• Task item: Provide an exact copy of the data, excluding the images.

• Source material:
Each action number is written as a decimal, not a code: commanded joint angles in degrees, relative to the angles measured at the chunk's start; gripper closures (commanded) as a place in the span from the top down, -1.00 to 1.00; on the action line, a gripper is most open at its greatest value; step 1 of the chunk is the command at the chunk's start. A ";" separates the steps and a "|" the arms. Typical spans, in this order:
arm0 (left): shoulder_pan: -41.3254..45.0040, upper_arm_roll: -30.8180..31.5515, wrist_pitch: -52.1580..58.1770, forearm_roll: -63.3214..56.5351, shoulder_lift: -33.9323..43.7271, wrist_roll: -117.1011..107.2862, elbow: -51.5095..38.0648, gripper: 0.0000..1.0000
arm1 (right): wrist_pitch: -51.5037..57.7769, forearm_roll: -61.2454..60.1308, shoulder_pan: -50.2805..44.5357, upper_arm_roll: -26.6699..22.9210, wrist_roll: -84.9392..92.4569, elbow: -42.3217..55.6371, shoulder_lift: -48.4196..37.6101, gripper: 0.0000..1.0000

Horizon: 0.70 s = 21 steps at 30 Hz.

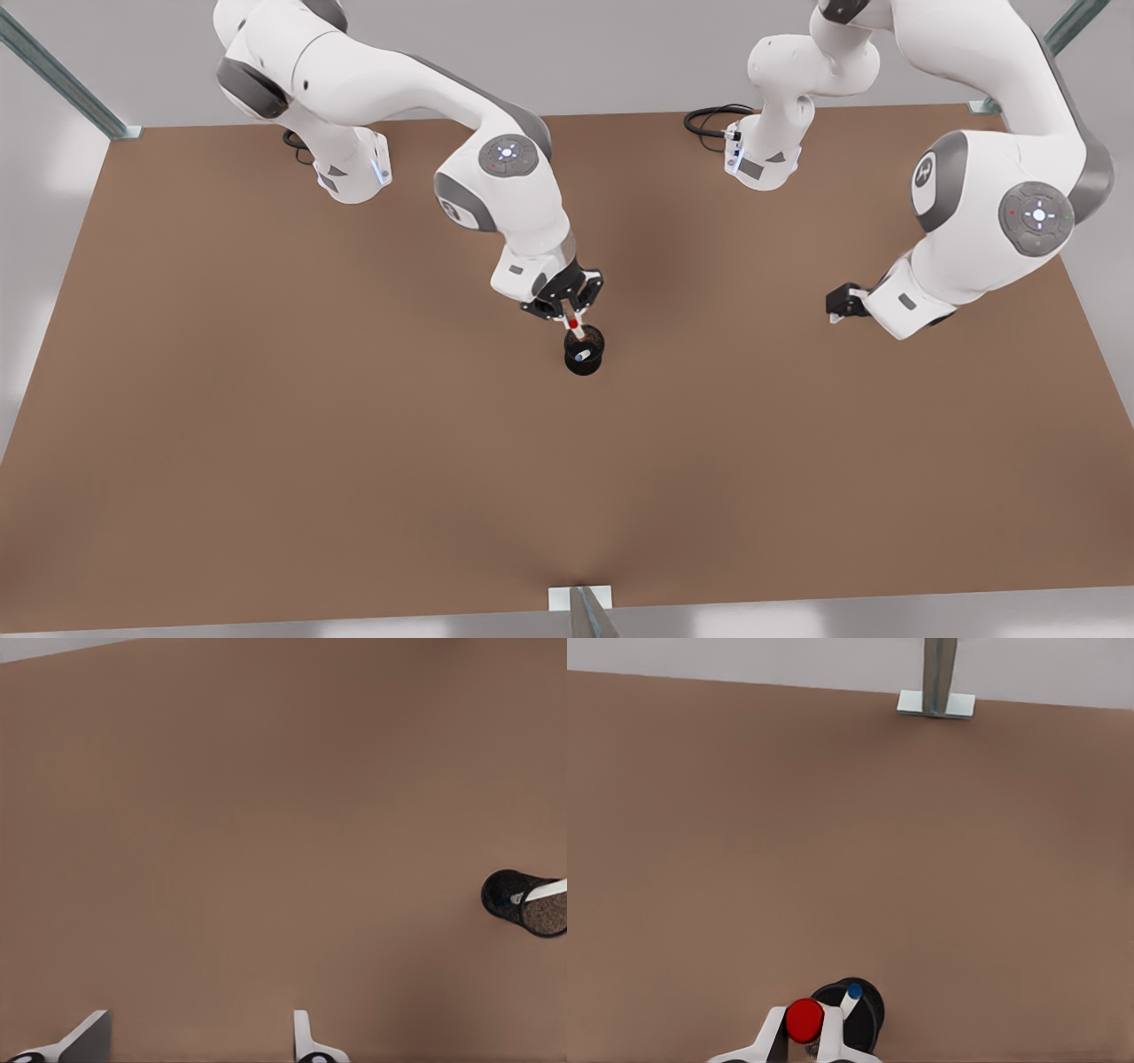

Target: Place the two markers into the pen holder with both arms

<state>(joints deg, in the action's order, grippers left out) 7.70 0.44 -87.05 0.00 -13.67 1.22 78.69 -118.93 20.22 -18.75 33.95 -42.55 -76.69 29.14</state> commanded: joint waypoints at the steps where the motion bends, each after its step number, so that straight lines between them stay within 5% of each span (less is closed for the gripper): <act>1: -0.05 0.00 0.30 0.09 -0.04 -5.44 -0.03 1.00 | 3.88 3.59 -0.14 -0.02 -17.21 -0.04 0.04 -0.57; 21: -1.19 -0.44 0.30 0.17 -2.06 -5.18 -0.03 1.00 | -0.25 8.78 -2.95 -0.55 -17.57 0.14 6.02 -0.57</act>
<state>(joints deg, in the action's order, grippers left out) 6.88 0.02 -86.78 0.17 -15.69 -2.35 78.69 -118.64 28.30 -21.61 33.37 -53.91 -76.62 35.15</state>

• Answer to this exercise:
Each action number is written as a decimal, not a code: commanded joint angles in degrees, relative to the angles measured at the chunk's start; gripper closures (commanded) as a place in the span from the top down, -1.00 to 1.00; on the action line, a gripper is most open at its greatest value; step 1 of the chunk is the command at the chunk's start. A ";" separates the steps and a "|" the arms. Typical spans, in this order:
arm0 (left): shoulder_pan: -41.3254..45.0040, upper_arm_roll: -30.8180..31.5515, wrist_pitch: -52.1580..58.1770, forearm_roll: -63.3214..56.5351, shoulder_lift: -33.9323..43.7271, wrist_roll: -117.1011..107.2862, elbow: -51.5095..38.0648, gripper: 0.0000..1.0000
arm1 (right): wrist_pitch: -51.5037..57.7769, forearm_roll: -61.2454..60.1308, shoulder_pan: -50.2805..44.5357, upper_arm_roll: -26.6699..22.9210, wrist_roll: -84.9392..92.4569, elbow: -42.3217..55.6371, shoulder_lift: -48.4196..37.6101, gripper: 0.0000..1.0000

Horizon: 0.70 s = 21 steps at 30 Hz.


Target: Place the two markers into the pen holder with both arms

<state>(joints deg, in the action's order, grippers left out) 7.70 0.44 -87.05 0.00 -13.67 1.22 78.69 -118.93 20.22 -18.75 33.95 -42.55 -76.69 29.14</state> commanded: joint waypoints at the steps where the motion bends, each after its step number, so that straight lines between them stay within 5% of each span (less is closed for the gripper): <act>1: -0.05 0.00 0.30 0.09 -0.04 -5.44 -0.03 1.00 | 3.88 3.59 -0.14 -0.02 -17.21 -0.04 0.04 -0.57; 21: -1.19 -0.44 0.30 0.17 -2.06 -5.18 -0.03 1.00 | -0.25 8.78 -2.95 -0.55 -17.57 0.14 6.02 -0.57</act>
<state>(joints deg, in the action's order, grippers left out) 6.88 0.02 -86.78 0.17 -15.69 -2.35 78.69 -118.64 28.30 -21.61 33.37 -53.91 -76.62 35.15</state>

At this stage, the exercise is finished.